Moran has come up with a formal list, first conceptualized at his law firm, of 13 characteristics that every Chipotle hire should possess. It’s now a checklist given to hiring managers, and says Chipotle employees should be:

  • conscientious
  • respectful
  • hospitable
  • high energy
  • infectiously enthusiastic
  • happy
  • presentable
  • smart
  • polite
  • motivated
  • ambitious
  • curious
  • honest

The idea was to come up with a list of traits you can pick up on in a relatively short meeting. Inexperienced managers tend to look for the person who can help right away rather than indicators of long term success, Moran says.

Moran believes so much in this method that he tests it during Chipotle’s all-manager meetings in Las Vegas, interviewing a series of candidates for a few minutes on stage in front of 2,000 people. There is 80-90% agreement, he says, on which candidates possess those characteristics.

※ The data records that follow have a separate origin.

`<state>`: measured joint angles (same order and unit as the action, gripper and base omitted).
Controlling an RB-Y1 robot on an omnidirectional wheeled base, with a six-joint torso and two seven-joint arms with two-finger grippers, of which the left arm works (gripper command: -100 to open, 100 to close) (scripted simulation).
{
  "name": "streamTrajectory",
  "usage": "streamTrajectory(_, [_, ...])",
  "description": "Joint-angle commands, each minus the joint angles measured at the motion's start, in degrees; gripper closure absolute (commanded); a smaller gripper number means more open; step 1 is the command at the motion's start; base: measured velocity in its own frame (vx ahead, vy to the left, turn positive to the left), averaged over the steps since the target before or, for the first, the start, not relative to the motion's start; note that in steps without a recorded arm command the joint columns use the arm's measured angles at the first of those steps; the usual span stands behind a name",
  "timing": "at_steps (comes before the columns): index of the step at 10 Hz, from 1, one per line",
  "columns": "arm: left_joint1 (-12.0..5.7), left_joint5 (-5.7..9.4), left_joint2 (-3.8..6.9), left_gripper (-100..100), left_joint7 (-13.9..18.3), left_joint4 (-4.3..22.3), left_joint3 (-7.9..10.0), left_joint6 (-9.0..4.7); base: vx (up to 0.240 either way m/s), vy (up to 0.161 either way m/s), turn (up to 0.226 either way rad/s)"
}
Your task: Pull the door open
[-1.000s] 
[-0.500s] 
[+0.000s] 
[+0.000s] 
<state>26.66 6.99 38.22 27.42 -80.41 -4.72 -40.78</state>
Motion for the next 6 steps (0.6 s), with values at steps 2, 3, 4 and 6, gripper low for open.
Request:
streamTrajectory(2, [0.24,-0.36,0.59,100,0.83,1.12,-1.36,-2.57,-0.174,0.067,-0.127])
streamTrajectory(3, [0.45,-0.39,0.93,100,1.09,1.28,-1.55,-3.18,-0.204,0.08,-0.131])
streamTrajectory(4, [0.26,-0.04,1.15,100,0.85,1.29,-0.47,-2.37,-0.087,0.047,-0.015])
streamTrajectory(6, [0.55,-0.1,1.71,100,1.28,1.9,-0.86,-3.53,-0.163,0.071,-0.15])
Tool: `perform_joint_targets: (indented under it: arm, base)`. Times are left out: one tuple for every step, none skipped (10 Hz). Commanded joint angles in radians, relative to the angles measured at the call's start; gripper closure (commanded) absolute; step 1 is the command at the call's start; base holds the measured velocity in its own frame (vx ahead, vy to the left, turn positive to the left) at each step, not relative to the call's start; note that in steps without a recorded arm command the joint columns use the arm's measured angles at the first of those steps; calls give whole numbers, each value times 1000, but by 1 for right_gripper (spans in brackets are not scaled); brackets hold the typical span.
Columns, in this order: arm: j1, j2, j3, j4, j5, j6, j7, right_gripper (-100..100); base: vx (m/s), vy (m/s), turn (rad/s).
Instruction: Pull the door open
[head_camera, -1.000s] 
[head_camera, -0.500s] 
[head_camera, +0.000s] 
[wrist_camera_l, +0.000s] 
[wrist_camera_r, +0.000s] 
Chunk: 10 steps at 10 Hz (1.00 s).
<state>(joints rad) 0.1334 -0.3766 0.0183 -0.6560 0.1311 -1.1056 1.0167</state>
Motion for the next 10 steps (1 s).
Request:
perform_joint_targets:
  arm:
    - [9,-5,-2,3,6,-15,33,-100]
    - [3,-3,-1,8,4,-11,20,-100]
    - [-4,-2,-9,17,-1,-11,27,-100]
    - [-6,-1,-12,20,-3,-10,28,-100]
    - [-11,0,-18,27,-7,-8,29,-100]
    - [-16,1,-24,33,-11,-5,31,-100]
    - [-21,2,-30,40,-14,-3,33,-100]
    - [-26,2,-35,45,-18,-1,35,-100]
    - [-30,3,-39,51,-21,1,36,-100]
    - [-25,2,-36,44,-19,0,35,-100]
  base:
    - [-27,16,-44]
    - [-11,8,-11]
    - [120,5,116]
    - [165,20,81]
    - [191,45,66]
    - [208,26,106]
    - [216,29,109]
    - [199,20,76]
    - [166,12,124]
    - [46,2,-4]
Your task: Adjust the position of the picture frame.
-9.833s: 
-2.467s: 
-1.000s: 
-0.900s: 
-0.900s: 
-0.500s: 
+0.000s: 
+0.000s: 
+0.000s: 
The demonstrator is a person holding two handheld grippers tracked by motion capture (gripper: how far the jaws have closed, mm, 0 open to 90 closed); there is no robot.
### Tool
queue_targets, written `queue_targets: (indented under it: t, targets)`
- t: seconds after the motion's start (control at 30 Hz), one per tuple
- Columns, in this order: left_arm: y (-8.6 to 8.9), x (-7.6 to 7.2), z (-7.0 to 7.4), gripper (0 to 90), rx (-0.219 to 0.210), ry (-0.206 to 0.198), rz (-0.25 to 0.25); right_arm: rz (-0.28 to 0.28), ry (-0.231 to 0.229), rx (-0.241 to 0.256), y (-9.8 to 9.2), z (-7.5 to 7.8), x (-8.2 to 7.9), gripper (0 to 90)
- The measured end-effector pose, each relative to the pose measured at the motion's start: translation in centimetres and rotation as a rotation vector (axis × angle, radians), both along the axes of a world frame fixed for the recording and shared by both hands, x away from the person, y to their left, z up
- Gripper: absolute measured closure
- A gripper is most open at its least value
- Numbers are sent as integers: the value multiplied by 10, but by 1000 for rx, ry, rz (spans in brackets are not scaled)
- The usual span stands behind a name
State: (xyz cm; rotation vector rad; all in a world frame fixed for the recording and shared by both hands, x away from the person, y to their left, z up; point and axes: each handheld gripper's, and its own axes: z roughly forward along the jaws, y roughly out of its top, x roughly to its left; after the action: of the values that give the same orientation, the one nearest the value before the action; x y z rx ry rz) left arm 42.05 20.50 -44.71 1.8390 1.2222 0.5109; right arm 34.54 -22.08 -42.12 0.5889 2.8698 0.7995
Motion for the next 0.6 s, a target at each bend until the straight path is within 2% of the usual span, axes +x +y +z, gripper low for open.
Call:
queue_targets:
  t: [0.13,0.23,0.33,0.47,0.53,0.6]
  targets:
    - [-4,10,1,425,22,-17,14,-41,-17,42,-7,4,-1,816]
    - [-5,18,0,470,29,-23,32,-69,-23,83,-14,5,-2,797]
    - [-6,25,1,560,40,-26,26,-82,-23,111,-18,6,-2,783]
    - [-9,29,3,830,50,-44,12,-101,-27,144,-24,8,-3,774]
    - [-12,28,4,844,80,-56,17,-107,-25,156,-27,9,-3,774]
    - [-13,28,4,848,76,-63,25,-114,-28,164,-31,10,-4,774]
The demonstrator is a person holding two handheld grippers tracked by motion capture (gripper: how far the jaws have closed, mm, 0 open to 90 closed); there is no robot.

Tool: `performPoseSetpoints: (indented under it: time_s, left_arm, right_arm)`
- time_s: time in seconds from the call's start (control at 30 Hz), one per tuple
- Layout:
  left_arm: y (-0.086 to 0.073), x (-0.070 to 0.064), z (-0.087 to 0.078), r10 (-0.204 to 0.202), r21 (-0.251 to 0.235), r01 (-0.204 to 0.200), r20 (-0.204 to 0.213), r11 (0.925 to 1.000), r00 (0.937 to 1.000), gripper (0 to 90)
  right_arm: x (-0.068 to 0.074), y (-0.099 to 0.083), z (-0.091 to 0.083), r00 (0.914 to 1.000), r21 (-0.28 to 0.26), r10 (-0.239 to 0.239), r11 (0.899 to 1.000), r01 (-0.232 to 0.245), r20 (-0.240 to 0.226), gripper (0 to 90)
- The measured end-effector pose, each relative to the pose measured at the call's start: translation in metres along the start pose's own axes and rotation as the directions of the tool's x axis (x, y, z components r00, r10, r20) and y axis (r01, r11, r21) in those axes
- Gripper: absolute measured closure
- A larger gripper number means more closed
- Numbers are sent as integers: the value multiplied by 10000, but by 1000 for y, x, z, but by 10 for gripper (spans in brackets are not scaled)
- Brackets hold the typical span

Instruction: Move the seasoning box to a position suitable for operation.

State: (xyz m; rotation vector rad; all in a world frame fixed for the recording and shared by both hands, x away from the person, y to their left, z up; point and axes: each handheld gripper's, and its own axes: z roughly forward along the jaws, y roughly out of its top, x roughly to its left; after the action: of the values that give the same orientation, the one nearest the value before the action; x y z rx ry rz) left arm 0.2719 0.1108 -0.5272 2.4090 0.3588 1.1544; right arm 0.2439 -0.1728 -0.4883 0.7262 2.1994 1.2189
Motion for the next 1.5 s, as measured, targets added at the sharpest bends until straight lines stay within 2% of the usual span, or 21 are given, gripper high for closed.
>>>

The biggest threat to Chipotle is that it won’t be able to maintain consistency and quality as it continues to scale up. As of the end of last year, it had about 45,340 employees, including roughly 3,740 salaried employees and about 41,600 paid hourly wages. As of the most recent fiscal quarter, there are 1,595 restaurants and nearly 200 opened last year. The company plans to open between 180 and 195 restaurants this year.

Chipotle’s increasing size and insistence on cooking almost everything on location present a unique challenge. That growth rate puts strain on culture, and if growth slows, it could put strain on the company’s cost structure. There are higher salaries—salaries at the manager level are high and the company offers substantial benefits, but wages for crew and hourly managers are fairly close to the industry average for fast food. And ingredients are expensive. While the company has managed to keep costs relatively low even as it expands, there’s not much it can do about food prices, and there could be limits to efficiency.

But Moran is confident that the culture is self-reinforcing and it’s his mission to make sure the company maintains it. The restaurateur program will be in place at the company’s new Shophouse chain, a Southeast Asian themed fast-casual restaurant similar to Chipotle.

“When you have something people are getting because of seniority, you get rid of it,” Moran says. “When you see that the best managers make only a tiny bit more than the worst, you say ‘we’re not going to do that anymore.’ I’m proud of of this culture because it would work anywhere in the world.”